◆ **PROBLEM**: From the records that follow, copy every line in which "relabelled" appears.

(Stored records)
--- START ---
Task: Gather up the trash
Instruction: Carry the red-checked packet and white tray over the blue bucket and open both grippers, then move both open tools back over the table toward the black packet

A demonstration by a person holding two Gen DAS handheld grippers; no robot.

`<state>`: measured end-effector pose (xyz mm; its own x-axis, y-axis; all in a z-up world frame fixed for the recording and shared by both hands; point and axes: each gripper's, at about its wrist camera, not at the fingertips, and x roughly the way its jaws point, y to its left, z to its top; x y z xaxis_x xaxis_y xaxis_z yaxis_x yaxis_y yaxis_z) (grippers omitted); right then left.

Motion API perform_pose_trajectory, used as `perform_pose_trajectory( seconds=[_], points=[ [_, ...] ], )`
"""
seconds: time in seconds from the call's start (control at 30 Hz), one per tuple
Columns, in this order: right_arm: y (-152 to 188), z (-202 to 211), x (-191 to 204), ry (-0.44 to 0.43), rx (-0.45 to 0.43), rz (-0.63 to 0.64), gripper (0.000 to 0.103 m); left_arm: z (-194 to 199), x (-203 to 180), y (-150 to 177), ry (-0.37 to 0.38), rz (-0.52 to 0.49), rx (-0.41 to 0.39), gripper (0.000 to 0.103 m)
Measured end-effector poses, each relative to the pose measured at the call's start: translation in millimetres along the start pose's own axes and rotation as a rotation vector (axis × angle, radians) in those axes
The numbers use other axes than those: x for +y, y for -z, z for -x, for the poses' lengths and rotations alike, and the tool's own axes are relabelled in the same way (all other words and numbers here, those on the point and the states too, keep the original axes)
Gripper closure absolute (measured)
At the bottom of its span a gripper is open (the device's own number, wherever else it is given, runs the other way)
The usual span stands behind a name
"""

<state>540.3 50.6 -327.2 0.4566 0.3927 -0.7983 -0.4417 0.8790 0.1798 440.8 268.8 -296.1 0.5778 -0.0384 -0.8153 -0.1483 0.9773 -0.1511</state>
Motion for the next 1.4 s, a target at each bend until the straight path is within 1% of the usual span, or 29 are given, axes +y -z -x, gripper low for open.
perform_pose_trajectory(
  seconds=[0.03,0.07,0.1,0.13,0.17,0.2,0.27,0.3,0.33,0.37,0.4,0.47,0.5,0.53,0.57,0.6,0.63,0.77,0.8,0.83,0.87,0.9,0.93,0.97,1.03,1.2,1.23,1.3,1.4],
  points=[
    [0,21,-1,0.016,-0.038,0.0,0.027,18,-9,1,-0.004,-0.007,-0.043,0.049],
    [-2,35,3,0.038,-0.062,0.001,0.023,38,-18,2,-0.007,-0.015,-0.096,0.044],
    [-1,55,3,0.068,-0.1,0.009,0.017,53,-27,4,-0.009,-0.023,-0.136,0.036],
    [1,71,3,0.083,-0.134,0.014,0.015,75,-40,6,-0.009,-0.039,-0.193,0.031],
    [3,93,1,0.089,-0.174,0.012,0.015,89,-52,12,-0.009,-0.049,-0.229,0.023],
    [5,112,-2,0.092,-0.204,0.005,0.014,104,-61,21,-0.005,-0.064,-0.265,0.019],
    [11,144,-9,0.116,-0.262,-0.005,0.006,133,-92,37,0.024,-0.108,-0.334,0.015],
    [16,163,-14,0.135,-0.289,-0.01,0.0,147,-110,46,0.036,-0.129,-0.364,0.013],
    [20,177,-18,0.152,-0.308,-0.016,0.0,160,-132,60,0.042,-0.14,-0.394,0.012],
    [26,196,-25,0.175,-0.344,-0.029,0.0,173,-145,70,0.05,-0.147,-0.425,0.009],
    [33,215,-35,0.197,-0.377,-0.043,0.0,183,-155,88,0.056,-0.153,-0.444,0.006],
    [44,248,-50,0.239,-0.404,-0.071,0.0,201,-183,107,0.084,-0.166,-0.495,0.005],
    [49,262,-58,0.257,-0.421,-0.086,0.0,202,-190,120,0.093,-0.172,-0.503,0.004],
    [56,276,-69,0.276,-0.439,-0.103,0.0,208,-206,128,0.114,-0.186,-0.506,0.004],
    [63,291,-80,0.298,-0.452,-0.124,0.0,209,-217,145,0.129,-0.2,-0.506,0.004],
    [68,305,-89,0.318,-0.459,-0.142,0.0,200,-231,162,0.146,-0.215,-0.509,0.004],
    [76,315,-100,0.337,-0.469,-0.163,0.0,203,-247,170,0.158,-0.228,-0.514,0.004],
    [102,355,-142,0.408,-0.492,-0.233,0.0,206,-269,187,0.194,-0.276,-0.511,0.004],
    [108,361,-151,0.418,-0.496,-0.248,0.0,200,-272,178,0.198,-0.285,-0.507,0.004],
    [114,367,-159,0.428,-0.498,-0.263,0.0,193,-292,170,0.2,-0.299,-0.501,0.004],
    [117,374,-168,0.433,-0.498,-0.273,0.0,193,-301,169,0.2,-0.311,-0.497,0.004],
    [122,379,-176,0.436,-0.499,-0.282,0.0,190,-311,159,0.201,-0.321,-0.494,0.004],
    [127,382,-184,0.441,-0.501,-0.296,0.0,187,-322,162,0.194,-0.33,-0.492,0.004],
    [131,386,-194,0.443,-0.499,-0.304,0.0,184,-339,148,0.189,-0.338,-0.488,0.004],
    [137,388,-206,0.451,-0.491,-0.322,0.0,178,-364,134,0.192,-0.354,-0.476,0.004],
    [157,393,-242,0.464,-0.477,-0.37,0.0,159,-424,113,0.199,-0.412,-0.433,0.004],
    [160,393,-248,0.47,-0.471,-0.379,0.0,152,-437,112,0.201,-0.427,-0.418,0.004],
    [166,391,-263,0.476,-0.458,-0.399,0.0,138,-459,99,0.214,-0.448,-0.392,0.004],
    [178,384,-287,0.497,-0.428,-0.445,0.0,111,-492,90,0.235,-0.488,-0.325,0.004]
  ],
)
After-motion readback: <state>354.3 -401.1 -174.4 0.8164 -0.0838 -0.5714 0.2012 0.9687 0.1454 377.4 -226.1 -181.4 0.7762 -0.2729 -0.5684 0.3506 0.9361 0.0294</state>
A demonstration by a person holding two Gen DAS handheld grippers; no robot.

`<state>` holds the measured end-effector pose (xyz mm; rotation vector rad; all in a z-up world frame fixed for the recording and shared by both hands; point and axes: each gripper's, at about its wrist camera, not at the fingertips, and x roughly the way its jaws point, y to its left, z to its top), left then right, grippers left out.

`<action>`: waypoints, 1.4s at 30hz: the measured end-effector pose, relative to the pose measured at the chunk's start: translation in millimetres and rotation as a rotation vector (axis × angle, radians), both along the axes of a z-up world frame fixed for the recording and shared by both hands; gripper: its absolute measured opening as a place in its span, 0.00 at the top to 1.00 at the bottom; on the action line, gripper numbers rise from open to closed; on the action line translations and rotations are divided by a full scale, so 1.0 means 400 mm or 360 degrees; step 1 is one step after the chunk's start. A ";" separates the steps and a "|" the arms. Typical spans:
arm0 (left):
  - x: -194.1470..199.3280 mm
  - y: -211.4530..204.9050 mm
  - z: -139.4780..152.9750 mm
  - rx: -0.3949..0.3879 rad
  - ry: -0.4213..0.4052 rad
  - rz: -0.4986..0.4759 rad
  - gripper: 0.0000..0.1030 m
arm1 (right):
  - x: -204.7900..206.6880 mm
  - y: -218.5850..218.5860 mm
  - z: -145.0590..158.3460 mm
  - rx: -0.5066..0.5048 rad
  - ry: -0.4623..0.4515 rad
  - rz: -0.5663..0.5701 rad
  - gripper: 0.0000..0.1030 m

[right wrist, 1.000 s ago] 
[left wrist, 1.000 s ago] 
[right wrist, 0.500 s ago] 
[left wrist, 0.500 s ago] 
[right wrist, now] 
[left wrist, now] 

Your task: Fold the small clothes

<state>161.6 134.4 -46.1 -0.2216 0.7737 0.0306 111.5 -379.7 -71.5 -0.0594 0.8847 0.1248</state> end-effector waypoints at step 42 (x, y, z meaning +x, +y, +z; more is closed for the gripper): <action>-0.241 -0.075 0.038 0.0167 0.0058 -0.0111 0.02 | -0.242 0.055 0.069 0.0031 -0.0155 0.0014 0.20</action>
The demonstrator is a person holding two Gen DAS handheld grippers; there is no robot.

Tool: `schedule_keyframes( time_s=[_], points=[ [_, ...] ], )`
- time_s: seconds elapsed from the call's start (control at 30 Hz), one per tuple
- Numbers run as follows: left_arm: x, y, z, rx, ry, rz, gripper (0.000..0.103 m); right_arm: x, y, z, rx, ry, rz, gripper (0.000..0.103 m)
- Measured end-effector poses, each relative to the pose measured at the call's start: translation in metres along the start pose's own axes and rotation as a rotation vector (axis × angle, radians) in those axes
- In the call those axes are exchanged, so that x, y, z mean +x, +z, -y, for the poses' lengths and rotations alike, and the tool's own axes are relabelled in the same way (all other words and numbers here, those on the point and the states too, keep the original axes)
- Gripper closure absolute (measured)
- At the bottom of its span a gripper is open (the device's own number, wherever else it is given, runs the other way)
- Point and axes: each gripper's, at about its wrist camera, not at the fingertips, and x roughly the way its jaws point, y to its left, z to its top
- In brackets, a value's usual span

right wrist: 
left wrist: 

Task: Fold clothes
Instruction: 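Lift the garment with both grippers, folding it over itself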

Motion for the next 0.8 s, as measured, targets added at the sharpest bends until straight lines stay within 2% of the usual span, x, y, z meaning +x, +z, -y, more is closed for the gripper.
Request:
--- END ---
◆ **RESPONSE AREA**:
The numbers use other axes than those: x for +y, y for -z, z for -x, for the poses' lengths and rotations alike, and the tool's own axes are relabelled in the same way (all other words and numbers here, those on the point and the states too, keep the original axes)
- In the call those axes are exchanged, so that x, y, z mean +x, +z, -y, for the poses' lengths and rotations alike, and the tool's own axes are relabelled in the same way (all other words and numbers here, those on the point and the states too, keep the original axes)

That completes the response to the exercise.